Tuesday, March 16, 2010

Seasons change

Wow. So, as if cued by Daylight Savings Time, the seasons here seemed to have changed overnight. It's been in the 80's the last few days, and 60's -70's at night. I went from turning the heat on on Saturday to contemplating taking my fan out of storage on Monday. My pale feet have been liberated from socks and tights and thrust back into spring and summer shoes, invoking painful, but not unwelcome, blisters. I could get used to this.

As much as you know I love the warm weather, I'm actually not thrilled it's here. Time just seems to be moving so fast these days. I guess I say that every year, but usually by the time the seasons change, I'm dying for summer to come, and now, well, I guess I'm just dreading turning another year older. Not that that's happening tomorrow. It's just out there.

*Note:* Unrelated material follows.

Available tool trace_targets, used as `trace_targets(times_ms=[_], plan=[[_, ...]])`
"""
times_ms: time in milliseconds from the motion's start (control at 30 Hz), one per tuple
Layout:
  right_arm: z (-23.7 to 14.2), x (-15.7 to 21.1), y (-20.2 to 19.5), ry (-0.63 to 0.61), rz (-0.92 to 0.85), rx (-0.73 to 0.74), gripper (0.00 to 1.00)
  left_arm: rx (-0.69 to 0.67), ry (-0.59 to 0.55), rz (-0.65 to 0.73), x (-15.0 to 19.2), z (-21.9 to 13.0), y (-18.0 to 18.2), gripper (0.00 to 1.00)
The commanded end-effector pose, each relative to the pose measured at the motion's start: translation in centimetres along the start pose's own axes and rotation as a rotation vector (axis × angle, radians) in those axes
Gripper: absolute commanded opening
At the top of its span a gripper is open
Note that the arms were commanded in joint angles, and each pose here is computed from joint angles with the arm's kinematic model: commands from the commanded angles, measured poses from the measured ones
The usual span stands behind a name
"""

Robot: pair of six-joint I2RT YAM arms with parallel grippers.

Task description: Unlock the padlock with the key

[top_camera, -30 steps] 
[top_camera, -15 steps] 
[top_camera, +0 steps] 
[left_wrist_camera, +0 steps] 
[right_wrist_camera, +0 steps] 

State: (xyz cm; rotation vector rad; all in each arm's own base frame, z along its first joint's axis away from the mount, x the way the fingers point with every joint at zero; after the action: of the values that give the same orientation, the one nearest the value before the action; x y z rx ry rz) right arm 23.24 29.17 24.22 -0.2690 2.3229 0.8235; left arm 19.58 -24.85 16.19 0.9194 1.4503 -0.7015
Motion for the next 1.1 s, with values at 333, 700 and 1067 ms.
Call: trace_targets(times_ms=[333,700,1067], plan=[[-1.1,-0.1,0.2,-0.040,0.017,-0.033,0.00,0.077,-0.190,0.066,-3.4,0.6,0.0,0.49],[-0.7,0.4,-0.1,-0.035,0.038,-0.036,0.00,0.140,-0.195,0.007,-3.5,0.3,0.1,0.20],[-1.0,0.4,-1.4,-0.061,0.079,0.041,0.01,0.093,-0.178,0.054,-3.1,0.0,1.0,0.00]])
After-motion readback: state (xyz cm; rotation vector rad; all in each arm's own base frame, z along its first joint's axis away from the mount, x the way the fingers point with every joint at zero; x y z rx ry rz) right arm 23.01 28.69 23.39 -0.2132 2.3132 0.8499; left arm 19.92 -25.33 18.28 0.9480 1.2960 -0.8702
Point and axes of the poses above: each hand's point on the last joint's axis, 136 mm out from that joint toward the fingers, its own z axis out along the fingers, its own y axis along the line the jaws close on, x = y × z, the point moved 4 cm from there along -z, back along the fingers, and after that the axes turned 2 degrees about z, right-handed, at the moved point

Sally: I'm gonna be forty.
Harry: When?
Sally: Someday.
Harry: In eight years.
Sally: But it's there. It's just sitting there, like some big dead end.

Of course, we still have a few more months of cold and gray and gloom before I turn another year older and it officially turns into beach season. I just wish I could slow things down a bit.

As things are, it was five years ago Thursday that I picked up and moved to LA. Five years. And that seems to be about the average amount of time it takes for a once-hit TV show to officially jump the shark. Which is why I think it's a good time to admit to you all that I think I'm officially out steam for this blog.

I'm all about being official around here.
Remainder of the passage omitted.